Unfortunately, Daegu's late 2005 season and 2006 Tongyeong Cup form did not continue into the 2006 K-League season proper, and the club again had a disappointing first stage. Winning only two games, they were placed in a share of eleventh, alongside Gwangju and debutant club Gyeongnam FC. However, as in 2005, the club's performance improved for the second stage, winning six games, and losing four, with three draws. This saw the club place fourth in the second stage and seventh overall. In contrast to the previous two seasons, offensively, the club struggled with goals being spread across a number of players, with no single standout player.
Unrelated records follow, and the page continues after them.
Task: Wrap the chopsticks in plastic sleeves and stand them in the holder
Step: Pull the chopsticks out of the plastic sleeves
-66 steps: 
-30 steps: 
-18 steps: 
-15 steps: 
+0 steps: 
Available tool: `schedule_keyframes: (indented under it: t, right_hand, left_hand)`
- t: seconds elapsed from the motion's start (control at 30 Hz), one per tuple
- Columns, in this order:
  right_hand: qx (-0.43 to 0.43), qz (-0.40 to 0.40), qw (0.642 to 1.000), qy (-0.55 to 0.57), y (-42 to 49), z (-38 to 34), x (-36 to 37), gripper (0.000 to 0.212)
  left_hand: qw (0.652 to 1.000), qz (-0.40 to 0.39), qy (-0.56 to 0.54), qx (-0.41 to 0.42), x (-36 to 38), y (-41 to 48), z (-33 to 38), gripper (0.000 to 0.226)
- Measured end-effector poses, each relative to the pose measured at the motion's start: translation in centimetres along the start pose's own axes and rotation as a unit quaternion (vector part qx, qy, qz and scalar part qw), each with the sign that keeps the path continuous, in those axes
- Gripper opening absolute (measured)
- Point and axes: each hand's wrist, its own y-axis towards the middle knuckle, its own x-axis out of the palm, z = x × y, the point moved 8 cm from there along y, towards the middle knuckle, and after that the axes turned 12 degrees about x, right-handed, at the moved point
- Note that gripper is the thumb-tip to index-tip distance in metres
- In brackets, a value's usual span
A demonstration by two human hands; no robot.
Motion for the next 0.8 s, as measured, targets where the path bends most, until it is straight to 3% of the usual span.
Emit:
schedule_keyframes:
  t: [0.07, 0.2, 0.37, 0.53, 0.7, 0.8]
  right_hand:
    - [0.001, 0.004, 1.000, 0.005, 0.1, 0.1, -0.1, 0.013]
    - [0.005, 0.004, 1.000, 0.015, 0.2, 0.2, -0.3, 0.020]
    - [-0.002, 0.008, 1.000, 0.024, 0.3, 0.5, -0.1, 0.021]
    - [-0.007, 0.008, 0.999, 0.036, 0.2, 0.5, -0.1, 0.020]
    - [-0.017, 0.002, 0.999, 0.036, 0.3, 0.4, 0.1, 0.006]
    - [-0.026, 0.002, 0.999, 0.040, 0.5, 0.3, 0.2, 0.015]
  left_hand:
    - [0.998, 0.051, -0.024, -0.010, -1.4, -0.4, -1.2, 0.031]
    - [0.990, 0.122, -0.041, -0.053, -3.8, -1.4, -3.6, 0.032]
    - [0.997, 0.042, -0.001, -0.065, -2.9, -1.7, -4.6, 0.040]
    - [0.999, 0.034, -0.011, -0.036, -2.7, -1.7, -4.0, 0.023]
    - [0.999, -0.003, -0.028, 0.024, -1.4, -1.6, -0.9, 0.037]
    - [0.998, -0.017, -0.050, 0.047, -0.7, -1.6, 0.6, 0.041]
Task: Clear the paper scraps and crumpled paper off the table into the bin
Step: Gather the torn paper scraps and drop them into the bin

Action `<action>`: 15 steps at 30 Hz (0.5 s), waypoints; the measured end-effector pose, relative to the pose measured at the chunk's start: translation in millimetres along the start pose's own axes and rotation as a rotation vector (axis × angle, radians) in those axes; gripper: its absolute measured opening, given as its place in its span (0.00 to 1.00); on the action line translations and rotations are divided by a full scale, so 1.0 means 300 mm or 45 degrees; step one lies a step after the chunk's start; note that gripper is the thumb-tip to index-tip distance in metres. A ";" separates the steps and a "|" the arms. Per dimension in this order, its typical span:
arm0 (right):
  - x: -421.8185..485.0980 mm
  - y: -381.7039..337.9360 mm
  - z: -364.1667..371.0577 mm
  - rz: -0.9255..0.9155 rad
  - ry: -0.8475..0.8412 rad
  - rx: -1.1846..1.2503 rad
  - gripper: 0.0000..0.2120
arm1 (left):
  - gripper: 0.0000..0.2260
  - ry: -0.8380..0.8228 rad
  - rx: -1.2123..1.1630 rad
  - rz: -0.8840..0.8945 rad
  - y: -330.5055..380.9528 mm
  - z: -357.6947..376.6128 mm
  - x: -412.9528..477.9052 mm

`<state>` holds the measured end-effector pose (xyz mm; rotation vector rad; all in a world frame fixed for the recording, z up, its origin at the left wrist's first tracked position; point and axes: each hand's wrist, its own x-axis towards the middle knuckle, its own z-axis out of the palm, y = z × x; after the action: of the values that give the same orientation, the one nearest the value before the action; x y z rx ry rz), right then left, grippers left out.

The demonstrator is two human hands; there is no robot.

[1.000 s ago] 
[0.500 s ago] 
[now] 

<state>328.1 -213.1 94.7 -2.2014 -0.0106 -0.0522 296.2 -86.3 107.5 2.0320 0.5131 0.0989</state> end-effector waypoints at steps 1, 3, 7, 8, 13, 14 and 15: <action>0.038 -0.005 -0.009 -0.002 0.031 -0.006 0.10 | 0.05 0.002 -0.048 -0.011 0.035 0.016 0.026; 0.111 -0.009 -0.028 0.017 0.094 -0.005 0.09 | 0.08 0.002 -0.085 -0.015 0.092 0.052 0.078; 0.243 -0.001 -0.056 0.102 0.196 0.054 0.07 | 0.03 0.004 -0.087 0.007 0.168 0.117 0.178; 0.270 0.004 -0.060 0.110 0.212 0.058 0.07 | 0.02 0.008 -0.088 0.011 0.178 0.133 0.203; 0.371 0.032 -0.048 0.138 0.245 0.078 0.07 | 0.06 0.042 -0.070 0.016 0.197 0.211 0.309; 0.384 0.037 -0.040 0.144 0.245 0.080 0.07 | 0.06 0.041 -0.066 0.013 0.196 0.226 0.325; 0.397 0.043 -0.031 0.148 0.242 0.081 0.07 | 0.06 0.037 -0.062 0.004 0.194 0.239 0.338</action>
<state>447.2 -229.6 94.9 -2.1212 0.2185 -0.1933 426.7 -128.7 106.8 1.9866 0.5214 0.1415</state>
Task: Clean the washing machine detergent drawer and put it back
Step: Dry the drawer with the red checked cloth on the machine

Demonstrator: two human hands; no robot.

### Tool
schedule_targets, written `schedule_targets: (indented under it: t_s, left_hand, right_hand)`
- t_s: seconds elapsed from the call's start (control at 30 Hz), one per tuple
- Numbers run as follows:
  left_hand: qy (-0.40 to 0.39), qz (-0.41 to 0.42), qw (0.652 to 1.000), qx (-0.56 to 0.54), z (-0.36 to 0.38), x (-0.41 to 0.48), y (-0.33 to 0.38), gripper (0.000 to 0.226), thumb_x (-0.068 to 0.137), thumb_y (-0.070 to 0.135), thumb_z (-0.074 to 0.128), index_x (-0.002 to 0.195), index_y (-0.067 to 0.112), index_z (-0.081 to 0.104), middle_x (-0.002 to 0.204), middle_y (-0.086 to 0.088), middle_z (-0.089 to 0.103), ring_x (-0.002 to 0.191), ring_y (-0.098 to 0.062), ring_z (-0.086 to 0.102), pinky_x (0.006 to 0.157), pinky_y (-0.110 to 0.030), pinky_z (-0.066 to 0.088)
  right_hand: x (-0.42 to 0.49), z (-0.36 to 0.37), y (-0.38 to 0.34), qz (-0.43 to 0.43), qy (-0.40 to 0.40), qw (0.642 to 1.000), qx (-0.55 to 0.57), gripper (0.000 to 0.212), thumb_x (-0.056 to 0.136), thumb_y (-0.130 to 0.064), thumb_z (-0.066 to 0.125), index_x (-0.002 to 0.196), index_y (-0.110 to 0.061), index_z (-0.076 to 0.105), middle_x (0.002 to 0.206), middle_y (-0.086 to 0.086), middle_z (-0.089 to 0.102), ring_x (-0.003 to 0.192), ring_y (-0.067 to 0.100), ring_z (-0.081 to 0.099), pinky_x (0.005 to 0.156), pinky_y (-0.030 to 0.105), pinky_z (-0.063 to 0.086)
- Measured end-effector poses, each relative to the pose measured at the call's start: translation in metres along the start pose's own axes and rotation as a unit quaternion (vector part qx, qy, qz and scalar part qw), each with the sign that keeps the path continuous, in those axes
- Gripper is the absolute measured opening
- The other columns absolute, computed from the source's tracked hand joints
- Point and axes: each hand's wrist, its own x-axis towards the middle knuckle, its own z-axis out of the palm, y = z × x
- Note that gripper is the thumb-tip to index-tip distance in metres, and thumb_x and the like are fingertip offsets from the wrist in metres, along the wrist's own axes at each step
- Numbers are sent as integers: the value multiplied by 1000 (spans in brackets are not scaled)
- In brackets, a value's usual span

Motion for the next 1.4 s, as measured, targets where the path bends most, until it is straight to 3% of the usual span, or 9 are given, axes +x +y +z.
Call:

In between the first and second stages of the K-League season, the club participated in the Samsung Hauzen Cup.  The club's performances in this competition matched that of their performance in the first stage of the K-League, and Daegu only placed 13th out of 14 teams.  A lack of penetration did not help, and only Jang Nam-Seok, in his first season for the club, featured in the leading goal scorers table.  Jang was the top scorer in the FA Cup, with 3 goals (including two in a 6-0 demolition of Chungang University, helping the club to the quarterfinals.  However, they lost (again) to the Chunnam Dragons.

Following completion of the 2006 season, Park Jong-Hwan stepped down as manager after four years with the club.  On 1 December 2006, Byun Byung-Joo was appointed manager.  A former representative player for the Republic of Korea, Byun had no previous K-League management experience prior to his appointment as Daegu FC's manager.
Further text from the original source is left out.